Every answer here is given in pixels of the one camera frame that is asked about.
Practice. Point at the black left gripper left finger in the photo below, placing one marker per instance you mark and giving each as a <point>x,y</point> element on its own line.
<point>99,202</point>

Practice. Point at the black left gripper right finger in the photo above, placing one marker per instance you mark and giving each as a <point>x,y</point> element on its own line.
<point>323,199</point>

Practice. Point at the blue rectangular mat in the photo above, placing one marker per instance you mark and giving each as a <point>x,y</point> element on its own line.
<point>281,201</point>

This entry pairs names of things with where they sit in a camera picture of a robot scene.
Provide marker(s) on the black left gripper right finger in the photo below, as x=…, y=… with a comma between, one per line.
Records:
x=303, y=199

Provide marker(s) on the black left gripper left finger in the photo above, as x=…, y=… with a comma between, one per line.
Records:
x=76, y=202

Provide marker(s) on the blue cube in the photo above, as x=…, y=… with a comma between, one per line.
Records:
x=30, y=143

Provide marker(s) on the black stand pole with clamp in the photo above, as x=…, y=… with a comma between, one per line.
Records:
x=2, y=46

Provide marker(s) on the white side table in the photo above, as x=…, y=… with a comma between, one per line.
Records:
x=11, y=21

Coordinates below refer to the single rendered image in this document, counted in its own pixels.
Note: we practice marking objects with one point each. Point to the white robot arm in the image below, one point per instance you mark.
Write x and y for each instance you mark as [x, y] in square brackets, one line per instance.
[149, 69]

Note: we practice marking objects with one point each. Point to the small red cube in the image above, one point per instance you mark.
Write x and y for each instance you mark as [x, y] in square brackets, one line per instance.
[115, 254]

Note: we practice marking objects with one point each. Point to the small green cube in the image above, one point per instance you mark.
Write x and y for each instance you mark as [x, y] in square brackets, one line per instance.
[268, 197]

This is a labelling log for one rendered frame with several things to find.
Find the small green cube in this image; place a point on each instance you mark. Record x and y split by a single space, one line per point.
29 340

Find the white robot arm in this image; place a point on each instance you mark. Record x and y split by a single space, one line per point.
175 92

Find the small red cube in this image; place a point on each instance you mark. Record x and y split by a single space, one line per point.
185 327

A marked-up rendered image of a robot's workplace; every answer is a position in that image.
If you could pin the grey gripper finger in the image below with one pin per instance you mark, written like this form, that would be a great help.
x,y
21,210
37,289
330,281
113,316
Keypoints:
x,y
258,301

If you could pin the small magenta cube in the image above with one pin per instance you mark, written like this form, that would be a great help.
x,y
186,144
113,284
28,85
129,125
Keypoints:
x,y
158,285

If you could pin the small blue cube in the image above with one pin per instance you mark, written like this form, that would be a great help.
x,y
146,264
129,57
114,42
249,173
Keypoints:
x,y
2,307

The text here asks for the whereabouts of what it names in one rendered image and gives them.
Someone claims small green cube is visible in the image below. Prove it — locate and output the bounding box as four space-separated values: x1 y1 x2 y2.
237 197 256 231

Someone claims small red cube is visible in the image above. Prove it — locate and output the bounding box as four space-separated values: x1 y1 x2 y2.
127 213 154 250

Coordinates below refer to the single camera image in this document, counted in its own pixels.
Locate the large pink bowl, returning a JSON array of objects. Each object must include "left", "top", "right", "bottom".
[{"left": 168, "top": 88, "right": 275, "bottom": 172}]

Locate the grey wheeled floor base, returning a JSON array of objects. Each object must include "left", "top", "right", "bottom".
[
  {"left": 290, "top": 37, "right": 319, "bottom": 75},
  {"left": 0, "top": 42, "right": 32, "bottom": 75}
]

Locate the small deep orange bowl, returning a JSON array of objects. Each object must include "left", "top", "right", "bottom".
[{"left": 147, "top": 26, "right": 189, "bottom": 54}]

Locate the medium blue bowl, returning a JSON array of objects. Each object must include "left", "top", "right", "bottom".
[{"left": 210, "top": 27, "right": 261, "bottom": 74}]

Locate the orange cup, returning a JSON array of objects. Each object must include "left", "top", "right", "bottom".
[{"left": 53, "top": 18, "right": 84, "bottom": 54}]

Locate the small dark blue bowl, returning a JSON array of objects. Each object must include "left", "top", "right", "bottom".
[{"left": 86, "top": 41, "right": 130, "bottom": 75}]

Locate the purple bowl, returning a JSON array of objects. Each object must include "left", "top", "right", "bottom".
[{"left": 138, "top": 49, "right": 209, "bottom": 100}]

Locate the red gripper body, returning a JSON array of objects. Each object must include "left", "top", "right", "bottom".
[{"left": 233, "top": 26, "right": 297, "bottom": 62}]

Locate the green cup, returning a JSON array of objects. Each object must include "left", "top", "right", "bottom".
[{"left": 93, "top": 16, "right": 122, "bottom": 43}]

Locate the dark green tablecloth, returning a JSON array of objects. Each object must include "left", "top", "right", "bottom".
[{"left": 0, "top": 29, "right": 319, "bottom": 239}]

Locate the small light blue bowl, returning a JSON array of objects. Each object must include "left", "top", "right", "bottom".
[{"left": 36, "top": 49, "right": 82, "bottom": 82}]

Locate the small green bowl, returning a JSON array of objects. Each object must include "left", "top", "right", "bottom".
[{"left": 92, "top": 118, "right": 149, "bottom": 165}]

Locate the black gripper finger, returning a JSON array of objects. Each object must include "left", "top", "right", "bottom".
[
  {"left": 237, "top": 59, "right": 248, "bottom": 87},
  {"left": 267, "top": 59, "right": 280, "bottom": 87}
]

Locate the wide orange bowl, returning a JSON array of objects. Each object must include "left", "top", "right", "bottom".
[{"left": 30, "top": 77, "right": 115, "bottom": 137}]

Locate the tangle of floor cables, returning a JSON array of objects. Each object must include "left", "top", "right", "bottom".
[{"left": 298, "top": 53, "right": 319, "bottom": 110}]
──────────
**TASK OBJECTIVE:**
Working from the entries above, find every line in which the word "pixels" occurs and copy it.

**WRITTEN ANSWER:**
Every answer here is given in pixels of the one camera frame that is asked about.
Coordinates below refer to the single rendered image in this document, counted in its own pixels.
Coordinates below refer to the single camera image in this document, counted in its own pixels.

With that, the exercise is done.